Born in Sheffield, North England in the 1980s, Pitts has first-hand experience of a richly multicultural Britain. He grew up in Firth Park, an area that was home to well-established communities from Yemen, Jamaica, Pakistan, and India, as well as white working class people. Later it also became home to economic migrants and refugees from Syria, Albania, Kosovo, and Somalia. Firth Park was no utopia in the conventional sense but it was alive and convivial, built on the tolerant atmosphere that comes of sharing space with diverse cultures. ‘Firth Park was anything but boring,’ Pitts writes in his award-winning book Afropean. ‘It was rough, but it was full of culture and community spirit.’
Pitts’ home was a rich mix too. His mother is from a white working-class family with Irish roots and his father was an African American musician from Brooklyn, who first came to the UK with his band, The Fantastics. The couple met on the Northern Soul scene, the music and dance phenomenon that exploded in Britain in the 1960s when white working-class communities adopted the power and passion of Black American Soul. Pitts’ home life was warm, open-minded, and cultured but he faced challenges growing up working-class and Black in Britain.
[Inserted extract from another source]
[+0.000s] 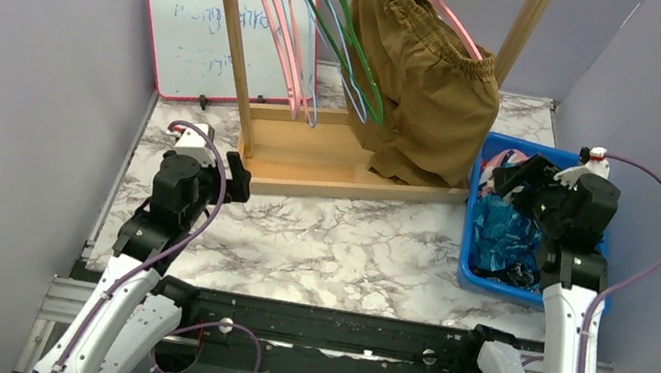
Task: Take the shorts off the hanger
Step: Place the shorts in the basket, then reset both arms
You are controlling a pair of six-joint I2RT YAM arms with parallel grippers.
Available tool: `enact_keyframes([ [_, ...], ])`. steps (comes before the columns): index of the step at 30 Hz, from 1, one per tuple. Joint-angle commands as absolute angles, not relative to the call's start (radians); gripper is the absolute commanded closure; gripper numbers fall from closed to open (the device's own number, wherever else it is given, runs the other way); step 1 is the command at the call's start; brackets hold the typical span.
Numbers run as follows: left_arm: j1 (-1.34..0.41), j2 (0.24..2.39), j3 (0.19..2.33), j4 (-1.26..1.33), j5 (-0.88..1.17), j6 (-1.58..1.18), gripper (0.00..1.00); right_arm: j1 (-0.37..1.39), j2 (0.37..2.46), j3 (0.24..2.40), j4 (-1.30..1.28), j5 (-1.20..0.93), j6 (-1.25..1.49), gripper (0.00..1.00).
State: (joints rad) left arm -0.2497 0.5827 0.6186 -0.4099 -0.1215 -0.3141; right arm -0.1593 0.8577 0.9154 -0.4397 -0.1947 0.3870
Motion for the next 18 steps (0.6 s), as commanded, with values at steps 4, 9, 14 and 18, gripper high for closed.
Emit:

Some of his friends took a wrong turn, and Pitts says there were times he could easily have done so too.
The 2008 financial crash and its fallout only exacerbated the problems. Soon afterwards the Conservative government created its ‘hostile environment’ for immigrants and orchestrated the Windrush Scandal, deporting hundreds of commonwealth citizens, who often hadn’t been ‘home’ since they were children. Pitts headed for Europe by way of escape, first on a five-month road trip in search of the Black European experience, a journey which formed the basis for Afropean. He then lived in Marseilles for a spell, attracted by the city’s multicultural life. ‘Marseilles is a melting pot,’ he says. ‘When I was there I was drawing parallels between Marseilles and home, joking that it’s Firth Park by Sea.’